*Problem to solve:* Would you please return the lines of the entries below starting at the line that has "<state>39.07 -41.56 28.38" and ending at the line that has "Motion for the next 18", both included, exactly as they are?

*Dataset extract:*
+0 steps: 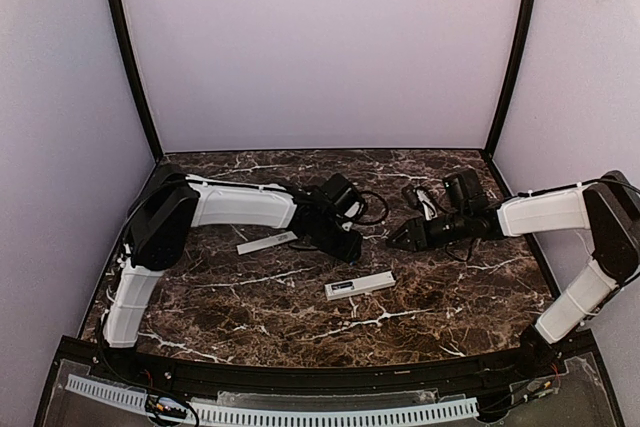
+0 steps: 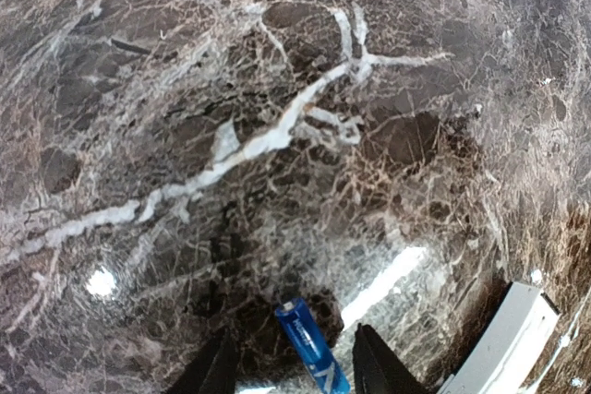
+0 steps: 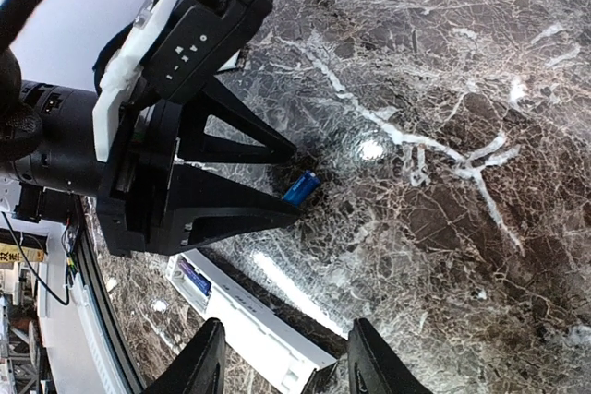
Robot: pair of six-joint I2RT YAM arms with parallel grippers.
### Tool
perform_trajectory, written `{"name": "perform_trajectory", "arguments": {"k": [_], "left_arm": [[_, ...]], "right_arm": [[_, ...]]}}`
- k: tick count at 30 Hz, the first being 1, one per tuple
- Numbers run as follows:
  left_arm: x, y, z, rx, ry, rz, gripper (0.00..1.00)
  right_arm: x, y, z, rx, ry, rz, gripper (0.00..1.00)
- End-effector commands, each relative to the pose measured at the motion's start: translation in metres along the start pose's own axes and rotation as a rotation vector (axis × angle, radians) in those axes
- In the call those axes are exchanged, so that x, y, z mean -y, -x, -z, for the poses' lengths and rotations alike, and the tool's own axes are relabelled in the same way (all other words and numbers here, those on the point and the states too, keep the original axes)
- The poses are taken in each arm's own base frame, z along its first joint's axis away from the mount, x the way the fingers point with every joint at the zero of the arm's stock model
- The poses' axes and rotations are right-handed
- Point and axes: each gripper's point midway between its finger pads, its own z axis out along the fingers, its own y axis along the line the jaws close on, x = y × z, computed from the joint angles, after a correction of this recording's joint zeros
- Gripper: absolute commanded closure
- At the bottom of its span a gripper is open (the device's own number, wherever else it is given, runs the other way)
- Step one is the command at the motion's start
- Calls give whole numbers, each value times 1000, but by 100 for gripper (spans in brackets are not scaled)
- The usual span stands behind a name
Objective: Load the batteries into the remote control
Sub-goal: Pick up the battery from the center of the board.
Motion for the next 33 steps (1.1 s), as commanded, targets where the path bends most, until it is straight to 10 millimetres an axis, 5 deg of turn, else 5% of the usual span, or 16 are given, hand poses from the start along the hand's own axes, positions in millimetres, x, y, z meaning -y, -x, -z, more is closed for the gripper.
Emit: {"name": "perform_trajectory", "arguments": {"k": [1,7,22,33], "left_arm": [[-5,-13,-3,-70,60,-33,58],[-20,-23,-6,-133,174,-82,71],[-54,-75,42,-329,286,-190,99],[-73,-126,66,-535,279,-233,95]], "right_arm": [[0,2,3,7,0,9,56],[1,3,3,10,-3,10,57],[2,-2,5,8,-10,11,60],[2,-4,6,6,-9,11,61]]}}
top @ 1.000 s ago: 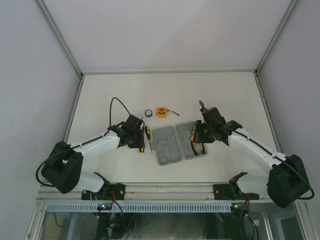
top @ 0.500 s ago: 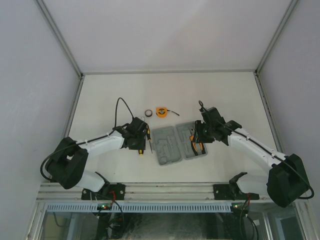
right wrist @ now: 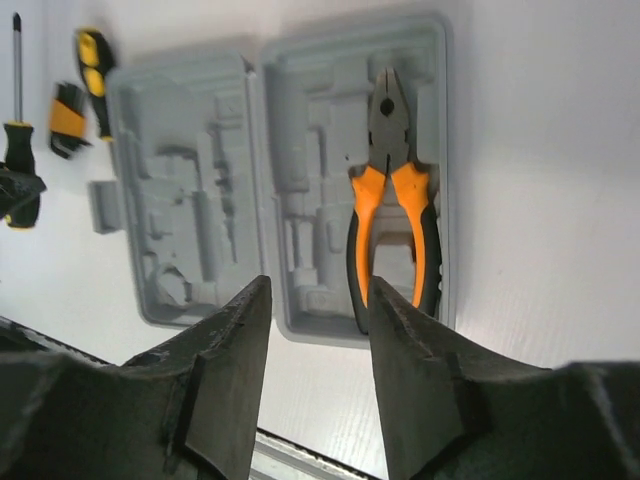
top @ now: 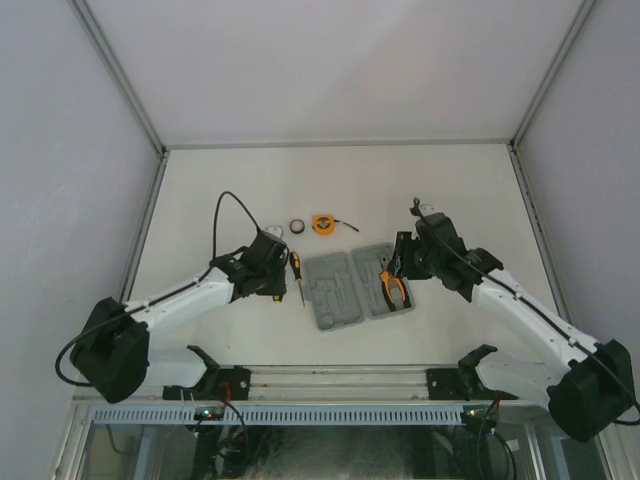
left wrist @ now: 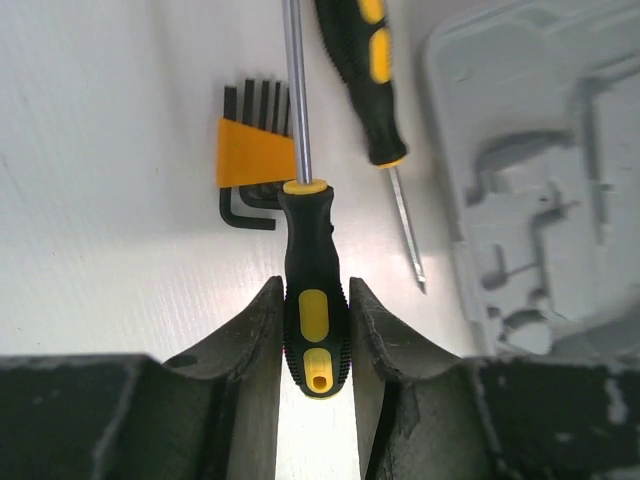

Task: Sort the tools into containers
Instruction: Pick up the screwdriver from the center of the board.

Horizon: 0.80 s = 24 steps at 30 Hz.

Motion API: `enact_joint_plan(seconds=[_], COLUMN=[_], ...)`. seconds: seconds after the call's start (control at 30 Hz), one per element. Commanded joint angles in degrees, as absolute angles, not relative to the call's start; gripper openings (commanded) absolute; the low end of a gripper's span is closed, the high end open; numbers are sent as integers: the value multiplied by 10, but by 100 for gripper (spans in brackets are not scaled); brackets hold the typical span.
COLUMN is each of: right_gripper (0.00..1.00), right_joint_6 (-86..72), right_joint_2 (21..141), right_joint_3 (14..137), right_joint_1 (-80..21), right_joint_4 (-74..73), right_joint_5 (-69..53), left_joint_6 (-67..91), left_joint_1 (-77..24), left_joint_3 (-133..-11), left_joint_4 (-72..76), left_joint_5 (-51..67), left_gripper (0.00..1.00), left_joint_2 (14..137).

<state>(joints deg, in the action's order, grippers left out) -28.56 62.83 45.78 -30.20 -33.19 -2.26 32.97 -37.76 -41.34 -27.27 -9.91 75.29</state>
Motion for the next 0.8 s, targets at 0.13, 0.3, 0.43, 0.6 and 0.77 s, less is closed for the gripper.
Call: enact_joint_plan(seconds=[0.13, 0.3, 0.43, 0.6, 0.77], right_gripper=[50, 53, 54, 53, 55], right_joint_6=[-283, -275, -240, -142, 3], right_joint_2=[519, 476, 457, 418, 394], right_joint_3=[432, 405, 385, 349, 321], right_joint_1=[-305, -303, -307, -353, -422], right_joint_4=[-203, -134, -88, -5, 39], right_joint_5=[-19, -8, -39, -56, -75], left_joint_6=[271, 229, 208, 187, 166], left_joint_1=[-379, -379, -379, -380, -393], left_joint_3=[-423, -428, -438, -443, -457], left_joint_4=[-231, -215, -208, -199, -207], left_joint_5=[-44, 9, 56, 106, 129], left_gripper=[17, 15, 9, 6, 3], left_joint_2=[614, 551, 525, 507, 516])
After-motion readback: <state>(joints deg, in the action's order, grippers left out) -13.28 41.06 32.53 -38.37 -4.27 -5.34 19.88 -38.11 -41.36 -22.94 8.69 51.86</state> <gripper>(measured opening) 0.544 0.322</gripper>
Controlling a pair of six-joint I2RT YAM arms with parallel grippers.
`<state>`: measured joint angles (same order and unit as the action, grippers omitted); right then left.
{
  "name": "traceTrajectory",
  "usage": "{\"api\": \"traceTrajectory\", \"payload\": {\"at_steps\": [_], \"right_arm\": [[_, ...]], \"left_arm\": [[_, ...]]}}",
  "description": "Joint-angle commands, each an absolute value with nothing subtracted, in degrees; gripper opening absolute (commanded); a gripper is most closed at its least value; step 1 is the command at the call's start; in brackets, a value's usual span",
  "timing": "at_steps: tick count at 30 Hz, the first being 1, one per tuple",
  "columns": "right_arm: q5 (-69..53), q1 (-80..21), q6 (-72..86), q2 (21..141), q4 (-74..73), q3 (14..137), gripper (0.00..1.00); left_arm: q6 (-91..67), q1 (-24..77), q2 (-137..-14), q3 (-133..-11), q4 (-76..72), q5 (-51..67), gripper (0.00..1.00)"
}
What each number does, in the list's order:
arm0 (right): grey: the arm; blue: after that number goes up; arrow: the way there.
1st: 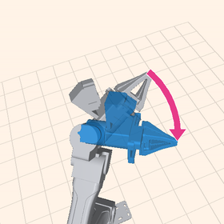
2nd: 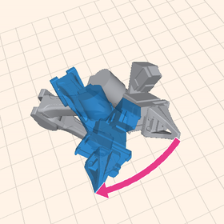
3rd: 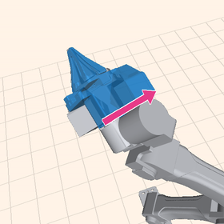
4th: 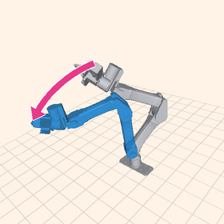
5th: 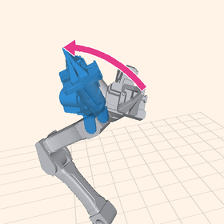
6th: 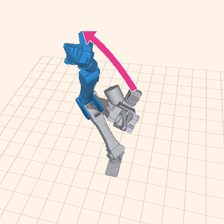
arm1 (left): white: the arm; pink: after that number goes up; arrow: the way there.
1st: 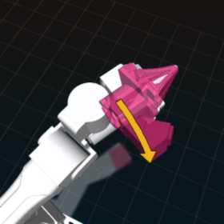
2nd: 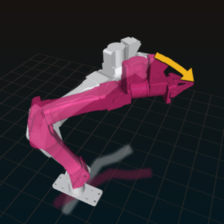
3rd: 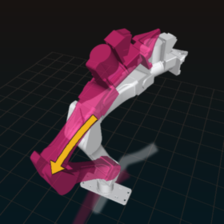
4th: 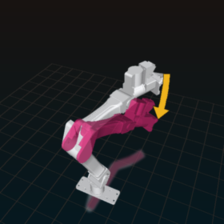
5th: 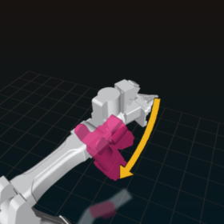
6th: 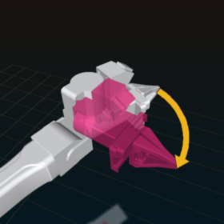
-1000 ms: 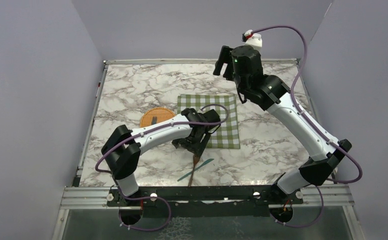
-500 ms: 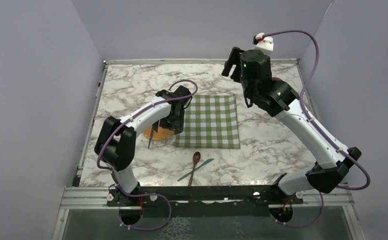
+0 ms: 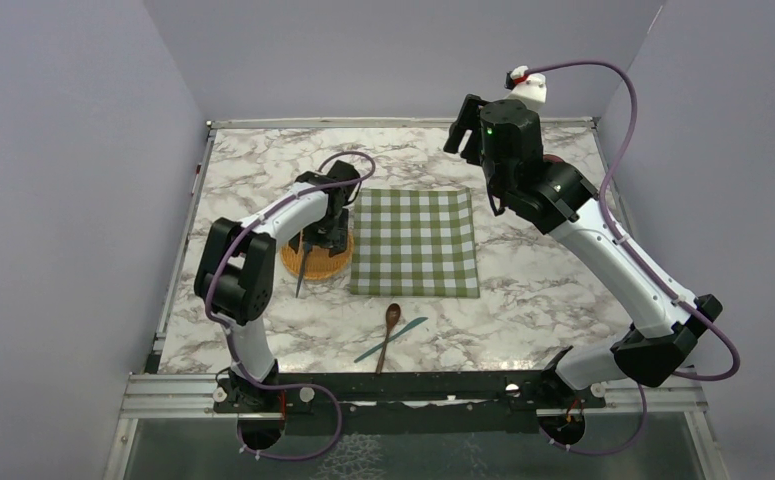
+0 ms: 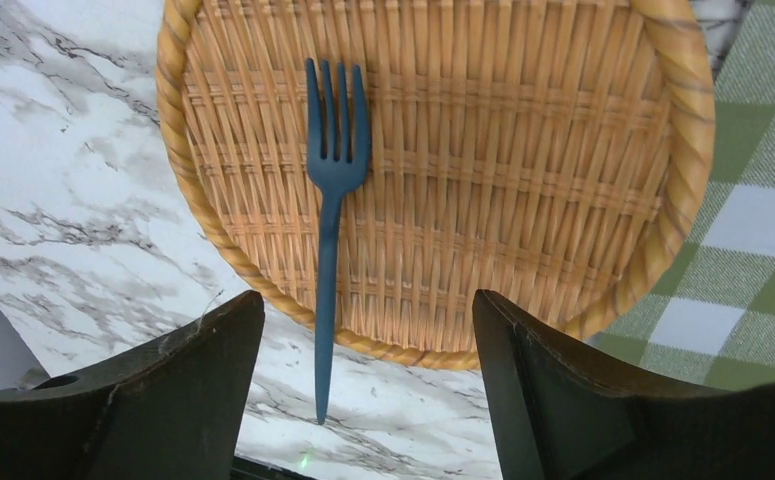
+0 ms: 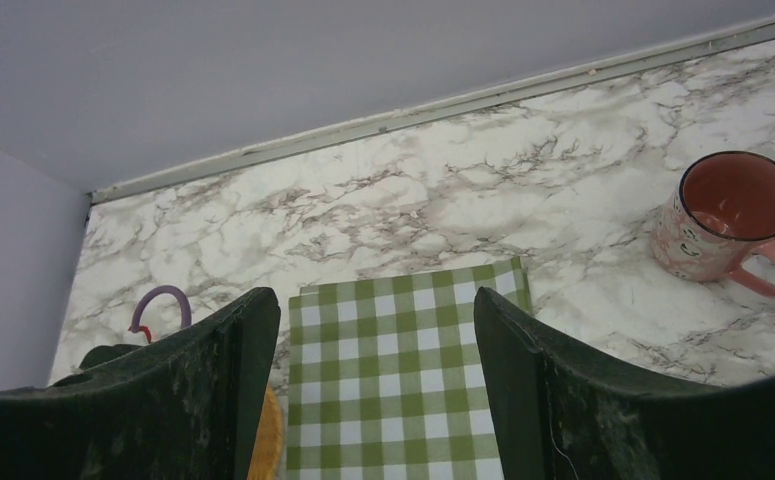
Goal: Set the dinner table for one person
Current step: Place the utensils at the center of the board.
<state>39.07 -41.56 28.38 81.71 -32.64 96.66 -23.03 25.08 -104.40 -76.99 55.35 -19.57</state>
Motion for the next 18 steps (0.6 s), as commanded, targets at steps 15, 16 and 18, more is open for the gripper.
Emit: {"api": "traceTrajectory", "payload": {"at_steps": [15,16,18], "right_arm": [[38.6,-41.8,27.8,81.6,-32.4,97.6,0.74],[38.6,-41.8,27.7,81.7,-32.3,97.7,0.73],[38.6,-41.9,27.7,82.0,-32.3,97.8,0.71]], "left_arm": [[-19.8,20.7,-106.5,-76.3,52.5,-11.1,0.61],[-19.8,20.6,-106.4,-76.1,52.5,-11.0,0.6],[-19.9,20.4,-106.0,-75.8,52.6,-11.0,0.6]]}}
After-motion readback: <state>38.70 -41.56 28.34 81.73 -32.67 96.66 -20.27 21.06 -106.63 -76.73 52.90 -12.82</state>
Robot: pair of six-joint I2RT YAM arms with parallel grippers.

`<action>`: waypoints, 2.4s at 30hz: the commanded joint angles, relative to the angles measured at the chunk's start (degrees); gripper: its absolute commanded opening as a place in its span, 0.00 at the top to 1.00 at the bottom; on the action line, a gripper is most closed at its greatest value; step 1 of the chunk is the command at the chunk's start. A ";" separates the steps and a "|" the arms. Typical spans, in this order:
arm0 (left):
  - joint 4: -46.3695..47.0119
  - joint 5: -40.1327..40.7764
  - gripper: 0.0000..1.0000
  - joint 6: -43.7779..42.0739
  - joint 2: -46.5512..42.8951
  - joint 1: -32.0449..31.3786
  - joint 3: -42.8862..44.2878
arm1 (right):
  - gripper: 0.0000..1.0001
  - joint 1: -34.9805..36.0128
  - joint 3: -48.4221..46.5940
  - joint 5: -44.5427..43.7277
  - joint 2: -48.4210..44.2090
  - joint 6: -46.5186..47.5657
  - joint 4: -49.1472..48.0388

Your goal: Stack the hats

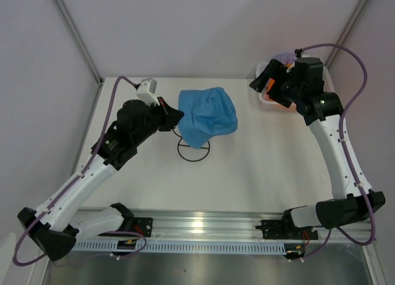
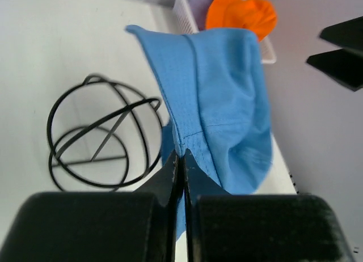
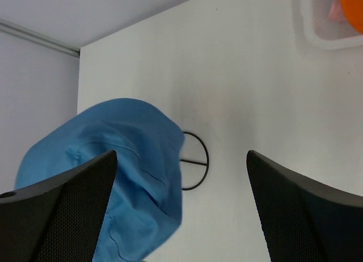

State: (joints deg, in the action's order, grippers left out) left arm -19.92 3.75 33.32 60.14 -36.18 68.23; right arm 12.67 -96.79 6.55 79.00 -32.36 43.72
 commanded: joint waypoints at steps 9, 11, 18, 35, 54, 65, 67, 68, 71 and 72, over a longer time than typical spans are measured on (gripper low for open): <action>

*Solution for this exercise:*
<state>39.07 -41.56 28.38 81.71 -32.64 96.66 -23.03 25.08 -104.40 -76.99 55.35 -19.57</state>
Motion for the next 18 steps (0.6 s), as commanded, targets at steps 15, 16 and 18, more is open for the gripper.

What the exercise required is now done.